WHAT TO DO: Give a verbatim copy of the lines below, minus the pictures.

#### SUPPLIED MATERIAL

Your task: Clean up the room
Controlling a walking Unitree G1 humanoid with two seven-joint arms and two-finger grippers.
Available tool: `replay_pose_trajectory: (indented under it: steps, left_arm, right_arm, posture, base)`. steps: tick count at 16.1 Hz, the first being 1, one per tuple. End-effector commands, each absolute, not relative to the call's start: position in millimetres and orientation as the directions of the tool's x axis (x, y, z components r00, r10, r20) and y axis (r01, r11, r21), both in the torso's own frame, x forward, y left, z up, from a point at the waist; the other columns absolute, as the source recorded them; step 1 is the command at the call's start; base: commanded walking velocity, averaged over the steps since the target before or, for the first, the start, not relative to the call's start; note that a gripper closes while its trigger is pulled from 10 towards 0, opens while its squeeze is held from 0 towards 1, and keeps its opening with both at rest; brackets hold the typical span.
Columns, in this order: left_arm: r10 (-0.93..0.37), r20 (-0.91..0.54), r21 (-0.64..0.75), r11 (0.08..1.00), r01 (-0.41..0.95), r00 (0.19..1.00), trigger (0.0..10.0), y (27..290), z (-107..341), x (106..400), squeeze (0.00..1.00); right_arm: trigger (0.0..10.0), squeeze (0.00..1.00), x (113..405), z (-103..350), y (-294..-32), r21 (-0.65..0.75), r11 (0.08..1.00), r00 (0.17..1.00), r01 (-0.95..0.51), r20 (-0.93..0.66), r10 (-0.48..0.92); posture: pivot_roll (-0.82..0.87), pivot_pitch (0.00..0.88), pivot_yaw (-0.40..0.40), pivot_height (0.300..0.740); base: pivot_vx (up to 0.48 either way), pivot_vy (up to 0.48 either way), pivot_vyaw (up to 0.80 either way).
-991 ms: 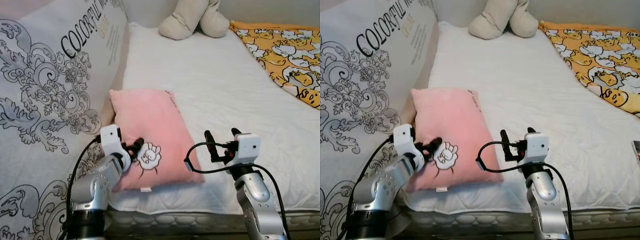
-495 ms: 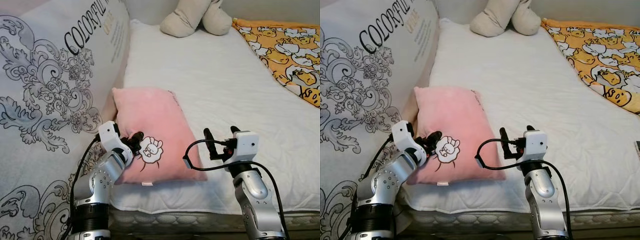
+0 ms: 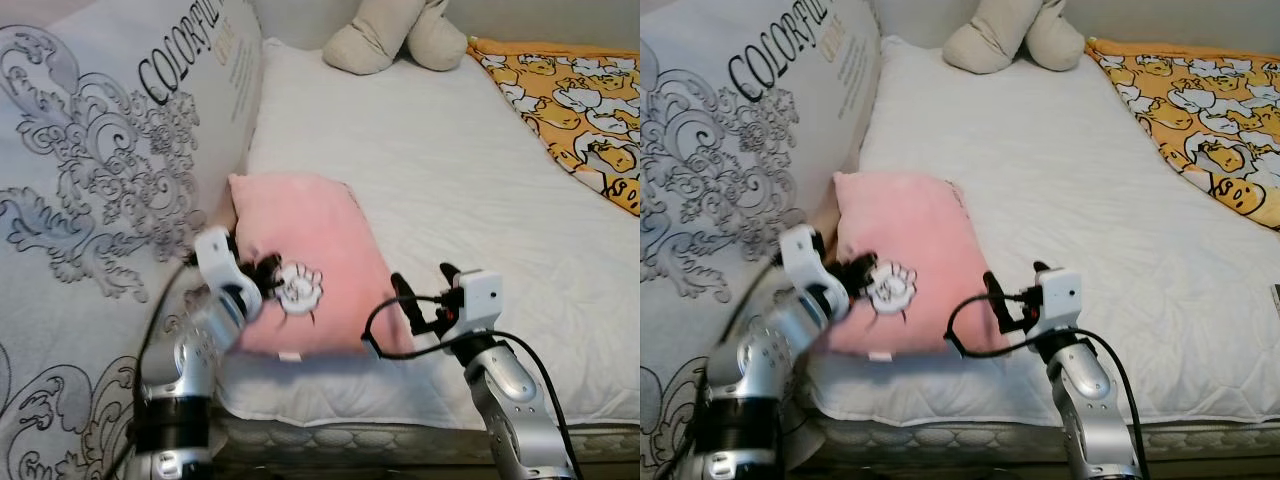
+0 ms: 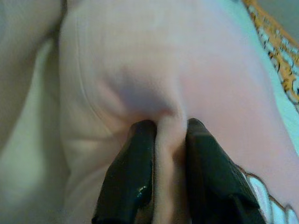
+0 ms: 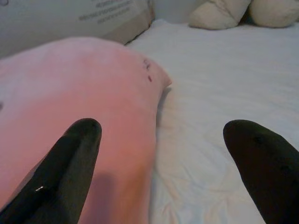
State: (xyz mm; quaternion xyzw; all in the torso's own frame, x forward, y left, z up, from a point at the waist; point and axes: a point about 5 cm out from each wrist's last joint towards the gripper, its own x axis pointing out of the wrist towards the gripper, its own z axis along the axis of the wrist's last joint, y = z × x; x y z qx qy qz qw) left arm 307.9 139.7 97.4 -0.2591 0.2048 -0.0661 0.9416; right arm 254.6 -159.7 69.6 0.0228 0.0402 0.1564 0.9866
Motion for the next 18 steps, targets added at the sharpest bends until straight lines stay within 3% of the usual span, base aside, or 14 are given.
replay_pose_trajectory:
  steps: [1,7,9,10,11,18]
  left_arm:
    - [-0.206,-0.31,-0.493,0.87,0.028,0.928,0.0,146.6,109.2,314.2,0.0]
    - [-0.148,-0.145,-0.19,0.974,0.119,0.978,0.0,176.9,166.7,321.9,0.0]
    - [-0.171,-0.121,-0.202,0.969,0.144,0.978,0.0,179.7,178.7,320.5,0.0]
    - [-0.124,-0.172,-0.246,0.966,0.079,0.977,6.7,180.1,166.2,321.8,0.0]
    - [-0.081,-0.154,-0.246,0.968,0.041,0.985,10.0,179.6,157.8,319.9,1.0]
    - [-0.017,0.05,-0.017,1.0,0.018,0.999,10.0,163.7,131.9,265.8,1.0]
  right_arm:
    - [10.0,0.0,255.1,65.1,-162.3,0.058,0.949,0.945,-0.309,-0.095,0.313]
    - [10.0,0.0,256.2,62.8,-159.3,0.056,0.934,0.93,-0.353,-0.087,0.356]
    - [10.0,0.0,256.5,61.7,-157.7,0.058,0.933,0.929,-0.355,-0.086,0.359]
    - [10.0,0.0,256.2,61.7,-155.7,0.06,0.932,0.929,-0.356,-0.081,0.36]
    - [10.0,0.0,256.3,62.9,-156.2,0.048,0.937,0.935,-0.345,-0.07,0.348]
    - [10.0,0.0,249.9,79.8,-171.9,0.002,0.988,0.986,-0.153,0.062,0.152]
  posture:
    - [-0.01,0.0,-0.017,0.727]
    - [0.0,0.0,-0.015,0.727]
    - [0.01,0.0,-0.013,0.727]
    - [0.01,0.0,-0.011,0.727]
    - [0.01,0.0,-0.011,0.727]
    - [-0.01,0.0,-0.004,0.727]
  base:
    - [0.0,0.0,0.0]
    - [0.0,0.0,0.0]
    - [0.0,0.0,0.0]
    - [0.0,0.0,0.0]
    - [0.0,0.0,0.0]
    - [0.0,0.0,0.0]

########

FINAL ANSWER:
Your task: Clean up the room
Controlling a walking Unitree G1 humanoid with two seven-joint arms and two-finger grippers.
Available tool: `replay_pose_trajectory: (indented under it: steps, left_arm, right_arm, posture, base)`. steps: tick count at 16.1 Hz, the first being 1, one per tuple. End-effector commands, each absolute, not relative to the call's start: position in millimetres and orientation as the directions of the tool's x axis (x, y, z components r00, r10, r20) and y axis (r01, r11, r21), both in the torso's own frame, x forward, y left, z up, from a point at the waist; the other columns absolute, as the source recorded them; step 1 is the command at the call's start; base: commanded walking velocity, averaged over the steps since the target before or, for the first, the start, not relative to the call's start; note that a gripper closes while its trigger is pulled from 10 towards 0, opens while its squeeze is held from 0 towards 1, and keeps its opening with both at rest; brackets hold the typical span.
Columns, in this order: left_arm: r10 (-0.93..0.37), r20 (-0.91..0.54), r21 (-0.64..0.75), r11 (0.08..1.00), r01 (-0.41..0.95), r00 (0.19..1.00), trigger (0.0..10.0), y (27..290), z (-107..341), x (106..400), squeeze (0.00..1.00); right_arm: trigger (0.0..10.0), squeeze (0.00..1.00), x (113..405), z (-103..350), y (-294..-32), r21 (-0.65..0.75), r11 (0.08..1.00), r00 (0.17..1.00), r01 (-0.95..0.51), r20 (-0.93..0.66), r10 (-0.48..0.92); posture: pivot_roll (-0.82..0.87), pivot_pitch (0.00..0.88), pivot_yaw (-0.40..0.40), pivot_height (0.300..0.740); base: pivot_vx (up to 0.48 either way), pivot_vy (up to 0.48 either way), pivot_vyaw (up to 0.80 either way).
-991 ms: 
-495 ms: 
+0 ms: 
+0 ms: 
+0 ms: 
State: (xyz mm; quaternion xyzw; all in the torso's own frame, x forward, y left, z up, from a point at the waist; point and axes: a point about 5 cm out from each wrist's last joint towards the gripper, its own x axis pointing out of the wrist towards the gripper, its own z axis along the axis of the wrist's last joint, y = z × x; x y z qx qy qz qw) left arm 307.9 139.7 97.4 -0.2591 0.2048 -0.0661 0.9416; right arm 254.6 -159.7 69.6 0.0228 0.0402 0.1564 0.9866
Motion for the next 18 steps, targets added at the sharpest bends until straight lines stay within 3% of the usual span, base aside, or 14 are given.
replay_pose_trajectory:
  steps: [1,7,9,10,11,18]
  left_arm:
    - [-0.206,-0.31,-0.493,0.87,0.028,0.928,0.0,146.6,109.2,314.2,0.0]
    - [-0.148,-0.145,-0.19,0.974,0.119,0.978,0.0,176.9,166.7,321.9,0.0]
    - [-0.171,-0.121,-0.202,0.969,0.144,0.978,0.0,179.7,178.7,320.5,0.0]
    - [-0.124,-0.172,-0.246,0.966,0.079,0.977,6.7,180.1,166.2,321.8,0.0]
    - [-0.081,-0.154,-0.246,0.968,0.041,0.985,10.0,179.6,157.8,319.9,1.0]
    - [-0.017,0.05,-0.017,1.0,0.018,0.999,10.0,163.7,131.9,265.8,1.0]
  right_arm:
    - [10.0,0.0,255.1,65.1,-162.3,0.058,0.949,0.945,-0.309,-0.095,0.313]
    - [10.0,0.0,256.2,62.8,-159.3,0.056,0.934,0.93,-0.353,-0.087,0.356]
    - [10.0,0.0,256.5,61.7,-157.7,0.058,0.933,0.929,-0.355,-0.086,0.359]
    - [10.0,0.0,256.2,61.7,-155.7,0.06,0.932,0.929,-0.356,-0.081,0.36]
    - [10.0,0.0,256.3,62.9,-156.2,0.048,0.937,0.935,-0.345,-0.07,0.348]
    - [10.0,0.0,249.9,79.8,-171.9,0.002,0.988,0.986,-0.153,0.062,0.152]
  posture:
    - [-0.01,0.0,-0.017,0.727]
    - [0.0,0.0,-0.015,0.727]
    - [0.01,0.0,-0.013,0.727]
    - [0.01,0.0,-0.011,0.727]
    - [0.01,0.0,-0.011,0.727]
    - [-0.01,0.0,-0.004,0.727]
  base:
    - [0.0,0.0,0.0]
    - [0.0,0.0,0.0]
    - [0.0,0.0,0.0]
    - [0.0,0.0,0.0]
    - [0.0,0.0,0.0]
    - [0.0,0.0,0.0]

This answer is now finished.